Not all officials and analysts VOA consulted agree, however. Europe’s attitude towards China is altering, says Christopher Skaluba of the Atlantic Council, a New York-based think tank. He says there’s been a shift in European thinking that’s quickened since the outbreak of the coronavirus pandemic.
“There is not quite as much resistance as you might expect and there’s a broad consensus in Europe on the need for something to be done,” says Skaluba, who had a lengthy tenure as the principal director for European & NATO Policy at the Pentagon.
He says European alarm about China has mounted thanks partly to Beijing’s aggressive “wolf warrior” diplomacy. The security risks of using Chinese technology in the development of the continent’s 5G wireless networks are now being recognized as well as the danger to democratic Western powers of a non-democratic rival developing a lead when it comes to technology as a whole.
Western diplomats privately predict that a Biden administration might not align closely with Europe on relations with Russia or Iran. On the latter Biden has signaled he wants to rejoin the Iran nuclear deal that Trump walked away from, if Tehran comes back into compliance. But some Western diplomats doubt the Iran deal can be restructured in the way that will satisfy Washington or a Republican-controlled Senate.
How to curb the Kremlin’s expansionist foreign policy may prove especially challenging, say analysts and diplomats, and not just because of a rift between Washington and Europe, but also because of sharp differences between Central and Western Europeans.
“There’s a temptation to think of Europe as being a unified bloc, but it’s actually not,” says Chatham House’s Kundnani. Transatlantic disputes are almost always intra European disputes, he says. And that’s reflected when it comes to what strategies to adopt towards Putin with Central Europeans favoring a tougher approach than their counterparts in the West, he says.
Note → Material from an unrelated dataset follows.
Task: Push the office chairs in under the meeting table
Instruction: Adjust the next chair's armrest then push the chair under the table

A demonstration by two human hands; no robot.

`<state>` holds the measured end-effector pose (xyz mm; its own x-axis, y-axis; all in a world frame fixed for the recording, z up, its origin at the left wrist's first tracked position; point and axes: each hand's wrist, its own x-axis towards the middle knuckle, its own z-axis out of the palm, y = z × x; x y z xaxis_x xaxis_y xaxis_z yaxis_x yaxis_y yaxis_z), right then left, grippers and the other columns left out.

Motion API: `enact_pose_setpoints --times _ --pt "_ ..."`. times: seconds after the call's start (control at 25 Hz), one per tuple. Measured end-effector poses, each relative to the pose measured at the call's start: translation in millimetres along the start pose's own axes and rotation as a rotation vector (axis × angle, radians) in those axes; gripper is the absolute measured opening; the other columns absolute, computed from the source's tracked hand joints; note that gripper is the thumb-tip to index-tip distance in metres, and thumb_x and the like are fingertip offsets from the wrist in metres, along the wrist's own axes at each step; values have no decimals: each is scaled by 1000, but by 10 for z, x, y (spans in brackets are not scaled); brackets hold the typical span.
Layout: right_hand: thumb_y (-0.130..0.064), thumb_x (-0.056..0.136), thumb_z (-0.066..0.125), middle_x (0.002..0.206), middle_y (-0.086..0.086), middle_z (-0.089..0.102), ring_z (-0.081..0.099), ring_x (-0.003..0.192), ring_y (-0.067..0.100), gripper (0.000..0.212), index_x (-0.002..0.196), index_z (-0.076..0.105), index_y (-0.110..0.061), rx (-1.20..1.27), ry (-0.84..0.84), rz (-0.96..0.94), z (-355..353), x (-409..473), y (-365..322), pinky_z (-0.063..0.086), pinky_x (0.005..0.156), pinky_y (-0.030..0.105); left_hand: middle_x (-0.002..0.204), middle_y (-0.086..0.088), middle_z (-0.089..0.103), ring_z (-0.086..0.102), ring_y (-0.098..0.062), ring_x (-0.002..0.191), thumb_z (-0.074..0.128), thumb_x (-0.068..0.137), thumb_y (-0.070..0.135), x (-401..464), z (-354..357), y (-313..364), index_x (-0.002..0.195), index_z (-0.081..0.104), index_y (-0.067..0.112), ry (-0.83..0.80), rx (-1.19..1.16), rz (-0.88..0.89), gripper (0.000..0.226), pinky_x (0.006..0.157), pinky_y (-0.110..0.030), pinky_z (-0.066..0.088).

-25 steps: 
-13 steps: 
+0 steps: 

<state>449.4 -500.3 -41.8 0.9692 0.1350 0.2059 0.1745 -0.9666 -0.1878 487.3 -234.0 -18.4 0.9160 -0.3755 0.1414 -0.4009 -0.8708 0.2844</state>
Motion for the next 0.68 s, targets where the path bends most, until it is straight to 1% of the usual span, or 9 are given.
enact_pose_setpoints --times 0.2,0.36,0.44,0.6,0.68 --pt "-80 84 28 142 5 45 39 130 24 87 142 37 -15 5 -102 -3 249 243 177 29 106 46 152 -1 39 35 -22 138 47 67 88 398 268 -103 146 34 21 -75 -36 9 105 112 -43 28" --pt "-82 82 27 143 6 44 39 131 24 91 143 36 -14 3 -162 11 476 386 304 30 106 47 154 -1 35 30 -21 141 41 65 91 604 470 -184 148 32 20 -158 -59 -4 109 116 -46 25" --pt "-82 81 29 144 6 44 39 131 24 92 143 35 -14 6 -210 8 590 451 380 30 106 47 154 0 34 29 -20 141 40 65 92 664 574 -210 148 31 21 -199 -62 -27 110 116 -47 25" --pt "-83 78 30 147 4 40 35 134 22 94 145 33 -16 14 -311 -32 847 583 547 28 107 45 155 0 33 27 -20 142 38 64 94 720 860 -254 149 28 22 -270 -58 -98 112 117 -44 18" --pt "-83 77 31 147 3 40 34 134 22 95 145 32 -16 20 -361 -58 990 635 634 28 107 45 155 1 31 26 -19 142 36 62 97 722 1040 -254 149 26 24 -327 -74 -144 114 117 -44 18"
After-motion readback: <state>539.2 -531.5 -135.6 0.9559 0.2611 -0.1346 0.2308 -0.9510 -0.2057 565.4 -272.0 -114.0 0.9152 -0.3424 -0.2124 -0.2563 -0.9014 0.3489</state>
The construction of the Nord Stream 2 gas pipeline linking Russia and Germany will remain likely a source of irritation not only when it comes to transatlantic relations, but in relations between Central Europeans and Germany.
“Russia is also potentially for the West a problem. America is going to need European support, but the Europeans are also going to need assistance from the Americans, particularly the Central Europeans, who are very anxious about Russia,” says Kundnani.
Recently, Central Europeans were appalled to hear Thierry Breton, one of France’s EU commissioners, say, “Belarus is not Europe,” a statement they took as reflecting a lack of Western European urgency over the months-long confrontation between the Moscow-backed Belarusian leader and pro-democracy campaigners.
Likewise, they’re wary of increasing talk from Brussels about ‘European sovereignty,’ which often seems to be defined as being “Not America.” They embraced the EU not to distance themselves from Washington but from Moscow.